## EXERCISE AIM
Using the data beneath, show every line that includes the word "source".
════════════════════
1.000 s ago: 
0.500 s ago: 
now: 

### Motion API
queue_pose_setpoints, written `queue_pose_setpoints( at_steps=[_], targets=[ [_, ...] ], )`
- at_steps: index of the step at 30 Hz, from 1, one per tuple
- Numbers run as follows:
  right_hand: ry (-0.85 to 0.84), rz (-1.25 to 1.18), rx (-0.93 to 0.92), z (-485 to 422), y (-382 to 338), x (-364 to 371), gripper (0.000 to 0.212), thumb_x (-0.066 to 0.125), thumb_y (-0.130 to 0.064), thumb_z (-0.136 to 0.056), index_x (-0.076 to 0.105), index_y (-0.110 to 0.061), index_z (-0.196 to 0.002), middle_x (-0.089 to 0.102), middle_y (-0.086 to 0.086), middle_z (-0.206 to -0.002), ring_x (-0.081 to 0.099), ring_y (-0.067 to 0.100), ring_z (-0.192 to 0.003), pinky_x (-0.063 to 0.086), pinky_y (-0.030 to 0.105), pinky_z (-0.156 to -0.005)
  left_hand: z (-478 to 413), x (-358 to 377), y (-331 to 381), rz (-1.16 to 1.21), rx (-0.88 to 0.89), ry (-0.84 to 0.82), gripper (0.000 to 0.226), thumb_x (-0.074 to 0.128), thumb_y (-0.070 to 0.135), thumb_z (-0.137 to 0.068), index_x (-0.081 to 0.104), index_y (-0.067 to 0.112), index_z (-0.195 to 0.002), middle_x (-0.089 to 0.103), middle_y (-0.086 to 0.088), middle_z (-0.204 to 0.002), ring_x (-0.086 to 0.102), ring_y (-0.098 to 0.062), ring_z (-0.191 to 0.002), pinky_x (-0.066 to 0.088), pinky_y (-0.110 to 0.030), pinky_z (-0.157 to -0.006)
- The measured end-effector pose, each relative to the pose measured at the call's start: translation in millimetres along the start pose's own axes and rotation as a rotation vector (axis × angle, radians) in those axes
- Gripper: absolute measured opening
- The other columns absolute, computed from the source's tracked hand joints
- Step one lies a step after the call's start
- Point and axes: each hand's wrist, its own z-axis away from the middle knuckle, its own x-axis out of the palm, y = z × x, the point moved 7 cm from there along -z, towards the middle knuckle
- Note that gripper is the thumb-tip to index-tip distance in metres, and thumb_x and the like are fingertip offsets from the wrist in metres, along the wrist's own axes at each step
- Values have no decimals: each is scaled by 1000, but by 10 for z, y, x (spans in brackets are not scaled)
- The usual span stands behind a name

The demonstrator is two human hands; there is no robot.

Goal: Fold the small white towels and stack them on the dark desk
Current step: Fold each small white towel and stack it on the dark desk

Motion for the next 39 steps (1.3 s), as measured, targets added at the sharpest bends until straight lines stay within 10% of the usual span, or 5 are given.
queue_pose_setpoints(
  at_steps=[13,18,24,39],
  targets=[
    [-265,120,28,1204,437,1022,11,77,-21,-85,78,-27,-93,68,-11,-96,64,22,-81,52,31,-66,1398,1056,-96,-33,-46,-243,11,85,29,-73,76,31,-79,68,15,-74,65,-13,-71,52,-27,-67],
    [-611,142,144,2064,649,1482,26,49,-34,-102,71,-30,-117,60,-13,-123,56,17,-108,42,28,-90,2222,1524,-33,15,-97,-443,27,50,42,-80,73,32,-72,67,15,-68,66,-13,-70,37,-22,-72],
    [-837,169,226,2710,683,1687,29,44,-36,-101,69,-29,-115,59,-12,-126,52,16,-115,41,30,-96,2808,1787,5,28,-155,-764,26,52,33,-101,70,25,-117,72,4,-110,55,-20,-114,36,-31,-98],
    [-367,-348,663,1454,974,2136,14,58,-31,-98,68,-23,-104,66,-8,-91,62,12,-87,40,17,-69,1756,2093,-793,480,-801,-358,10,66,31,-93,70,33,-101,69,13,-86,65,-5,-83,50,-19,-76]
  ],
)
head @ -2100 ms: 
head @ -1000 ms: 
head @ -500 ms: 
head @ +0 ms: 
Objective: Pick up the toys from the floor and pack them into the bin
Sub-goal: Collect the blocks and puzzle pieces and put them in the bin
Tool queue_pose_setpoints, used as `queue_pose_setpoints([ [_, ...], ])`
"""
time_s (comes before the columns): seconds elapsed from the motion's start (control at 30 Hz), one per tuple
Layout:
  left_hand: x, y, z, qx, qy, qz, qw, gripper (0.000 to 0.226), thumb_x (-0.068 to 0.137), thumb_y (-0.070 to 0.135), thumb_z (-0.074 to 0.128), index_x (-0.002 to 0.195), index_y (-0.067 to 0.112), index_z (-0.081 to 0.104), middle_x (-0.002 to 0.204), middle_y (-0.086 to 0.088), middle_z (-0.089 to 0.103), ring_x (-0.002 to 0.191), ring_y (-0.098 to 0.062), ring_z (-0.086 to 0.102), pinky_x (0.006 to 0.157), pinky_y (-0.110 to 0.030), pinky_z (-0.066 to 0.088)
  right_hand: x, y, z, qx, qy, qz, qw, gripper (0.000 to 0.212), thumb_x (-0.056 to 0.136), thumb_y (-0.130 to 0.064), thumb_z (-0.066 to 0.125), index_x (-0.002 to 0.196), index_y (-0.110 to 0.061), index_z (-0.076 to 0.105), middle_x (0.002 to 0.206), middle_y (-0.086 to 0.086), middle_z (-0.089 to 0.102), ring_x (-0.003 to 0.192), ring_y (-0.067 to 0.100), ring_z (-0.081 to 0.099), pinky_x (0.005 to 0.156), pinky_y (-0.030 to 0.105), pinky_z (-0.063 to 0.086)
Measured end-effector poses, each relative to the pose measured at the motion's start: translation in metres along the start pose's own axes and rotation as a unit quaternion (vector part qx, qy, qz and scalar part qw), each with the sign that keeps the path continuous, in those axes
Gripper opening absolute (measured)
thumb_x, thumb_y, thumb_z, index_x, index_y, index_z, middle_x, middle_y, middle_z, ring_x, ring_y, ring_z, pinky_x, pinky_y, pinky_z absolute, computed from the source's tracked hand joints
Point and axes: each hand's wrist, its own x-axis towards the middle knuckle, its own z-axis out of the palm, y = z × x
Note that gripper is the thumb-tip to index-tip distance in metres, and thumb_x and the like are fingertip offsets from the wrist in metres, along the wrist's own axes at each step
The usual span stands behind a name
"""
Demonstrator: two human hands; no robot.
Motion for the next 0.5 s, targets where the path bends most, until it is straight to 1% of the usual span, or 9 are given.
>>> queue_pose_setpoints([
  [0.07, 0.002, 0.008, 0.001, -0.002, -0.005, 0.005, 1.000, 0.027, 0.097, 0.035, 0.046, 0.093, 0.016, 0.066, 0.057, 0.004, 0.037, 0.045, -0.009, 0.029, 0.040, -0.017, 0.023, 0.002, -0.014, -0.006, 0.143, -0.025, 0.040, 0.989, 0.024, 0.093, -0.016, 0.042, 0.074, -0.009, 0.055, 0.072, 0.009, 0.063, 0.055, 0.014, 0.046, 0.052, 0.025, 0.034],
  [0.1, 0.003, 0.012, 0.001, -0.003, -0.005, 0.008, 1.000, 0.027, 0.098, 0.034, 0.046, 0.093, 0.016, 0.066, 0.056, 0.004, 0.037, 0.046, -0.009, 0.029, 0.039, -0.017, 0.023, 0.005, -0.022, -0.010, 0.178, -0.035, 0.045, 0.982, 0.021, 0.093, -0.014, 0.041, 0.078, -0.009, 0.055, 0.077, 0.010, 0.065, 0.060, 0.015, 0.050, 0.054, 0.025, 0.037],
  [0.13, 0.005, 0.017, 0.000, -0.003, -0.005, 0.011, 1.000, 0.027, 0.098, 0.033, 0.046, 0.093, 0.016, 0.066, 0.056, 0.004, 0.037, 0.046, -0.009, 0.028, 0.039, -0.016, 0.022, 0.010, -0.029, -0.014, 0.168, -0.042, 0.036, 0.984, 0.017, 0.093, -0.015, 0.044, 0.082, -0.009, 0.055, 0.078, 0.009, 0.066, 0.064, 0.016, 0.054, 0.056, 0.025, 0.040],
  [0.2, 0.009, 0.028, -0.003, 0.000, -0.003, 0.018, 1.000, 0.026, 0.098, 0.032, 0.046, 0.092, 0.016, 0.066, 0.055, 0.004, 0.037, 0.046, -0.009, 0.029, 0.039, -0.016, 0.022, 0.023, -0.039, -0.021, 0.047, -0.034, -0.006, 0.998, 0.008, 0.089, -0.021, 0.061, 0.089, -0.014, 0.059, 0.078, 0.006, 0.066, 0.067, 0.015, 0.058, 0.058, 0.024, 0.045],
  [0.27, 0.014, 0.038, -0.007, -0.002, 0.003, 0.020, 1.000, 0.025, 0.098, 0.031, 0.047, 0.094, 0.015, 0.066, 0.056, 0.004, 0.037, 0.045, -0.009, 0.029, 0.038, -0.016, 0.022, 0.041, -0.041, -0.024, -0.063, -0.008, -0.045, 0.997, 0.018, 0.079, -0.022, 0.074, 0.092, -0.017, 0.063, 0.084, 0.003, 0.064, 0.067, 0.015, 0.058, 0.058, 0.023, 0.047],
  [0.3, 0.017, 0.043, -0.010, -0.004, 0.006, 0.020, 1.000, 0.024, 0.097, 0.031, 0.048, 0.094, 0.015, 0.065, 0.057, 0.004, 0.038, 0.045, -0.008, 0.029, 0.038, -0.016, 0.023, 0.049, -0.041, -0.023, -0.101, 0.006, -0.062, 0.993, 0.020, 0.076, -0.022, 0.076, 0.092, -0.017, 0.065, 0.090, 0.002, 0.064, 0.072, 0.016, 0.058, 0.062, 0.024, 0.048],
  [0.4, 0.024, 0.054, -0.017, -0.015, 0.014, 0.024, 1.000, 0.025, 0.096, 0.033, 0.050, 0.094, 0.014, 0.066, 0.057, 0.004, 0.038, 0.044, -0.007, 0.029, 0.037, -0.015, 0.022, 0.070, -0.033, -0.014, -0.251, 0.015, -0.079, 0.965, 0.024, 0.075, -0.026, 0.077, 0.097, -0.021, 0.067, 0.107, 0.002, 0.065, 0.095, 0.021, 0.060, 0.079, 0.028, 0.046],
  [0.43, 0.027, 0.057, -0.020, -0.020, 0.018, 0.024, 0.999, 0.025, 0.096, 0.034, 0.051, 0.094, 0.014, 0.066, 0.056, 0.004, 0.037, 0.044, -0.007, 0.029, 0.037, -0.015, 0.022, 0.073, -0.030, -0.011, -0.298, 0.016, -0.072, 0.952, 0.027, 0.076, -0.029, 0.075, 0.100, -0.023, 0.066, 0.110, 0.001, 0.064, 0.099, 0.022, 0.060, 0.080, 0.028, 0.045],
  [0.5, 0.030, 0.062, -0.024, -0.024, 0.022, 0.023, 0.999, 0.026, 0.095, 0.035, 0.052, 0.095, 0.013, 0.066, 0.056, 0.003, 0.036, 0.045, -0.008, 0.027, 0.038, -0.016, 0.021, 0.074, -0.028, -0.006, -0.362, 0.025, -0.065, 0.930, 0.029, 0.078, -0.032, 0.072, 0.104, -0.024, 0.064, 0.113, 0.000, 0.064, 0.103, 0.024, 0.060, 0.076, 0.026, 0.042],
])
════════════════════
## OUTPUT OF THE EXERCISE
- The other columns absolute, computed from the source's tracked hand joints
thumb_x, thumb_y, thumb_z, index_x, index_y, index_z, middle_x, middle_y, middle_z, ring_x, ring_y, ring_z, pinky_x, pinky_y, pinky_z absolute, computed from the source's tracked hand joints

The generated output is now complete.